Mechanobiology of Dental Pulp

Session

AFM in Life Sciences

Authors

Ms Laura Whitehouse (1), Dr. Jing Kang (1), Dr. Thuy Do (1), Dr. Neil Thomson (1)

Affiliations

1. University of Leeds

Keywords

AFM, nanoindentation, force volume mapping, dental pulp stem cells, collagen, caries, confocal microscopy

Abstract text

Dental pulp inside teeth is a complex biological tissue which remains vital while the biomineralised enamel and dentine layers remain intact. The predominant protein structural component of the pulp is a network of type I collagen fibres, giving it hydrogel properties with a high aqueous content and low elastic stiffness (~100-150kPa).

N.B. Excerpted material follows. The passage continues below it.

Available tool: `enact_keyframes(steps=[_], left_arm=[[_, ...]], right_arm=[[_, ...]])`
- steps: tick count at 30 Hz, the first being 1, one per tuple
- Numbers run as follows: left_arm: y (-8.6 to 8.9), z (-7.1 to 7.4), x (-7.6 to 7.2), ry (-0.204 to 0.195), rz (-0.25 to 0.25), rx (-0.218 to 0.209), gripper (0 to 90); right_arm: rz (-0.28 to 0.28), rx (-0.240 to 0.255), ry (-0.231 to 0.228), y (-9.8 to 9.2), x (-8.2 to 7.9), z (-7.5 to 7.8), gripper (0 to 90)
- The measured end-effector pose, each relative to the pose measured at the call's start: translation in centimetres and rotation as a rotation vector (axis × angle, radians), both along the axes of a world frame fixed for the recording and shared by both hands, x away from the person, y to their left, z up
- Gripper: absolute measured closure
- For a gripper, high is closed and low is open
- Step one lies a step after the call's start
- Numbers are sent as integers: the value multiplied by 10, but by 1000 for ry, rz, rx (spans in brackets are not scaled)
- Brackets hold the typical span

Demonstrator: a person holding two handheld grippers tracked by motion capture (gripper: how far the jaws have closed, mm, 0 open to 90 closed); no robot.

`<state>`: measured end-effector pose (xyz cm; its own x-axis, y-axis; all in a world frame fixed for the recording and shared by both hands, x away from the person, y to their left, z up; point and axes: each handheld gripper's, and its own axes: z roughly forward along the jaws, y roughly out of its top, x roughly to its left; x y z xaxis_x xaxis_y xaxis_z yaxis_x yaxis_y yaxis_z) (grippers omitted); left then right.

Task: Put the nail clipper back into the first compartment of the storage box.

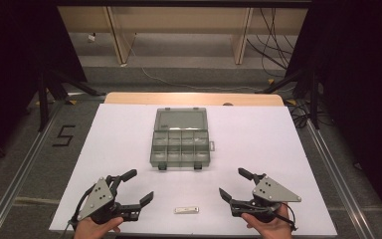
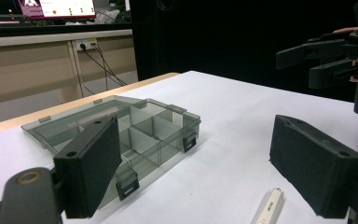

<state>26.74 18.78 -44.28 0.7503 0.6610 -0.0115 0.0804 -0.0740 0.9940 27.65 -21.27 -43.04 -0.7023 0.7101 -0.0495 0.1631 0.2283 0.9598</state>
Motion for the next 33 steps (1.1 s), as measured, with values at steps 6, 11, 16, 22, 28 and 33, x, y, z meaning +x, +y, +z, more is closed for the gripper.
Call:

When teeth are damaged or decayed, the pulp becomes inflamed, leading to intricate biological and mechanical tissue changes. Dental pulp stem cells (DPSCs) residing within the pulp become activated following biomechanical cues, leading to their migration towards the pulp/dentine interface. Upon differentiation into odontoblast cells at the site of injury, they deposit dentine in an attempt to repair the hard tissue barrier. DPSCs are known to undergo differentiation in response to biochemical cues but also respond to stimulation from their environment, including mechano-sensitisation and transduction.

We are investigating the mechanobiology of pulp, to correlate genotype changes to the phenotype response and any concomitant changes in mechanical properties. Pulps of sound and carious extracted human teeth have been investigated and compared using a multi-disciplinary approach. The elastic modulus distributions of pulp have been determined by nanoindentation mapping using AFM. The pulpal collagen structure has been investigated with confocal fluorescence microscopy, while differential gene expression is assessed using RNAseq analysis.

Our results show statistically significant differences between the mechanobiology of pulps from sound and carious teeth. We will present and discuss the correlations between changes in the gene expression, collagen fibrosis and the consequent mechanical response of the pulp.